This issue tracker
has been migrated to
GitHub
,
and is currently
read-only
.
For more information,
see the GitHub FAQs in the Python's Developer Guide.
Created on
2011-04-21 13:42
by
bero
, last changed
2022-04-11 14:57
by
admin
. This issue is now
closed
.
Files
File name
Uploaded
Description
python-2.7.1-fix-httplib-UnicodeDecodeError.patch
bero
,
2011-04-21 13:42
Proposed fix
Sending e.g. a JPEG file with a httplib POST request (e.g. through mechanize) can result in an error like this:
File "/usr/lib64/python2.7/httplib.py", line 947, in request
self._send_request(method, url, body, headers)
File "/usr/lib64/python2.7/httplib.py", line 988, in _send_request
self.endheaders(body)
File "/usr/lib64/python2.7/httplib.py", line 941, in endheaders
self._send_output(message_body)
File "/usr/lib64/python2.7/httplib.py", line 802, in _send_output
msg += message_body
UnicodeDecodeError: 'ascii' codec can't decode byte 0xff in position 2566: invalid start byte
The code triggering this is the attempt to merge the msg and message_body into a single request in httplib.py lines 791+
The patch I'm attaching treats an invalid string of unknown encoding (e.g. binary data wrapped as string) like something that isn't a string.
Works for me with the patch.
Did you run the httplib test with your patch? Interactively
>>> from test.test_httplib import test_main as f; f()
(verbose mode, over 40 tests)
In 3.x, the patch would be to http/client.py, line 802 in 3.2 release
if isinstance(message_body, str) # becomes
if isinstance(message_body, bytes)
Will this be an issue in 3.x?
Not sure how to get it into verbose mode (I presume you don't mean "python -v"), but normal mode (22 tests) works fine:
Python 2.7.1 (r271:86832, Apr 22 2011, 13:40:40)
[GCC 4.6.0] on linux2
Type "help", "copyright", "credits" or "license" for more information.
>>> from test.test_httplib import test_main as f
test_auto_headers (test.test_httplib.HeaderTests) ... ok
test_ipv6host_header (test.test_httplib.HeaderTests) ... ok
test_putheader (test.test_httplib.HeaderTests) ... ok
test_responses (test.test_httplib.OfflineTest) ... ok
test_bad_status_repr (test.test_httplib.BasicTest) ... ok
test_chunked (test.test_httplib.BasicTest) ... ok
test_chunked_head (test.test_httplib.BasicTest) ... ok
test_epipe (test.test_httplib.BasicTest) ... ok
test_filenoattr (test.test_httplib.BasicTest) ... ok
test_host_port (test.test_httplib.BasicTest) ... ok
test_incomplete_read (test.test_httplib.BasicTest) ... ok
test_negative_content_length (test.test_httplib.BasicTest) ... ok
test_partial_reads (test.test_httplib.BasicTest) ... ok
test_read_head (test.test_httplib.BasicTest) ... ok
test_response_headers (test.test_httplib.BasicTest) ... ok
test_send (test.test_httplib.BasicTest) ... ok
test_send_file (test.test_httplib.BasicTest) ... ok
test_status_lines (test.test_httplib.BasicTest) ... ok
testTimeoutAttribute (test.test_httplib.TimeoutTest)

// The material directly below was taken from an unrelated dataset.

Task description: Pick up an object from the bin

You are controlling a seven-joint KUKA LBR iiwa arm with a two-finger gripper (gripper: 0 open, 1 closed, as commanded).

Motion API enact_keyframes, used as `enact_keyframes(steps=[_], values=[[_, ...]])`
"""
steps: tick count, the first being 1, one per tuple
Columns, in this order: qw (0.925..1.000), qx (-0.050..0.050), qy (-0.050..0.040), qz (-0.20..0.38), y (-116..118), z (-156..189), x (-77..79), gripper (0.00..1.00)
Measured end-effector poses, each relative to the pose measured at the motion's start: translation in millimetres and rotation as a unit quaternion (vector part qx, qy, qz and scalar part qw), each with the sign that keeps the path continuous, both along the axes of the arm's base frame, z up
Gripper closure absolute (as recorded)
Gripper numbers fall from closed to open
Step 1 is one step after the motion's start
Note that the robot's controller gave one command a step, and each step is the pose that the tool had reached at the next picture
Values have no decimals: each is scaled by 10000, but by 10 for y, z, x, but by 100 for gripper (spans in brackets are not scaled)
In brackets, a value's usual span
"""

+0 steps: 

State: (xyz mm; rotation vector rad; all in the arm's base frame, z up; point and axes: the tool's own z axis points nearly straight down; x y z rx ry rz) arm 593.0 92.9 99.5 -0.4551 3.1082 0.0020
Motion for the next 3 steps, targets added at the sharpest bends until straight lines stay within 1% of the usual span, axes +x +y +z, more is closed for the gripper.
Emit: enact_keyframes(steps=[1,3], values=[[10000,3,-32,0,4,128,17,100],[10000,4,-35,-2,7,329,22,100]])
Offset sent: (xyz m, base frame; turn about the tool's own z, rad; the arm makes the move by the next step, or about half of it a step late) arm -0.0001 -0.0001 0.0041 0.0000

This will prove that the timeout gets through ... ok
test_attributes (test.test_httplib.HTTPSTimeoutTest) ... ok
testHTTPConnectionSourceAddress (test.test_httplib.SourceAddressTest) ... ok
testHTTPSConnectionSourceAddress (test.test_httplib.SourceAddressTest) ... ok
----------------------------------------------------------------------
Ran 22 tests in 0.004s
Not sure if this is an issue with 3.x - I haven't used 3.x so far.
Hello Bernhard,
I tried to a POST of JPEG file, through urllib2 (which internally uses httplib) and goes through the code that you pointed out and I don't face any problem. I am able to POST binaries using httplib.

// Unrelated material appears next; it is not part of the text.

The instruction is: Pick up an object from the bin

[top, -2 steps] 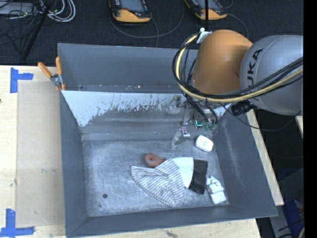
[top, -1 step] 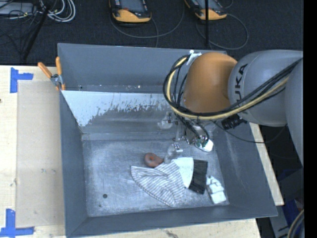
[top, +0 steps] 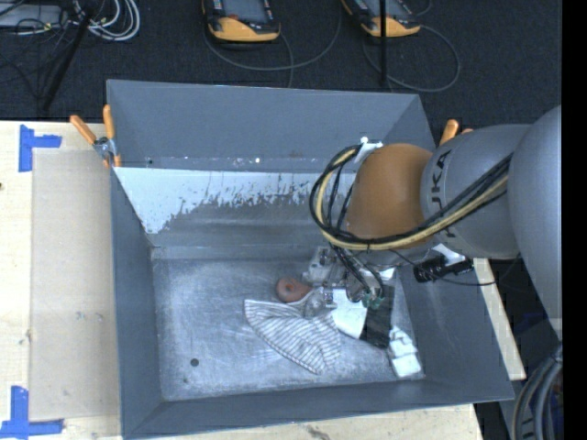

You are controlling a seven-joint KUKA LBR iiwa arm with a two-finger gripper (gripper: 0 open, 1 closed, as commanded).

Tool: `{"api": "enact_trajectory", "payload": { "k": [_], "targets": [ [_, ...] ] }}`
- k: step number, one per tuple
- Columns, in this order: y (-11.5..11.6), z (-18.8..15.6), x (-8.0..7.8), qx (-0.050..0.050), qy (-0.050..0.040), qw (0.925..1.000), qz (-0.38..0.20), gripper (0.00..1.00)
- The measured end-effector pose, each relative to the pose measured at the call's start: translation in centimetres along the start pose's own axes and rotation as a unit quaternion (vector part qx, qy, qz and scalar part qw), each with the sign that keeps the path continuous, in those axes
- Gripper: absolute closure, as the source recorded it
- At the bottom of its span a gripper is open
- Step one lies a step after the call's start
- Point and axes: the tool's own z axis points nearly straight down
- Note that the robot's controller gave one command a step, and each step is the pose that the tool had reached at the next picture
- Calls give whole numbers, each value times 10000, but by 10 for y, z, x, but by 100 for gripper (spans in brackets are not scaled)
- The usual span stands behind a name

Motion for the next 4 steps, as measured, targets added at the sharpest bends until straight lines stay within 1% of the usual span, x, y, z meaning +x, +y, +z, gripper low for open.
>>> {"api": "enact_trajectory", "payload": {
  "k": [1, 2, 3, 4],
  "targets": [
    [0, 0, 0, 0, 0, 10000, 1, 100],
    [0, -38, 5, 29, 6, 10000, 55, 100],
    [1, -72, -7, 32, -43, 10000, -43, 100],
    [-3, -82, 8, 32, -12, 10000, 24, 100]
  ]
}}
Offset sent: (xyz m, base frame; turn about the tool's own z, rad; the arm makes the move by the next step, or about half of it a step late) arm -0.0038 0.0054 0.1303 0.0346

I am also surprised at UnicodeDecodeError which is being raised. The POST data is string (8-bit strings) in Python2.7 and the portion of code will have no problem in creating the content.
You will get UnicodeDecodeError, only if you explicitly pass a Unicode Object as Data and never when you pass string or binary string.
Perhaps mechanize is doing something wrong here and sending a Unicode object.
So, this really does not look like a bug to me.
(Also a note on patch. The patch tries to silence the error, which is wrong thing to do).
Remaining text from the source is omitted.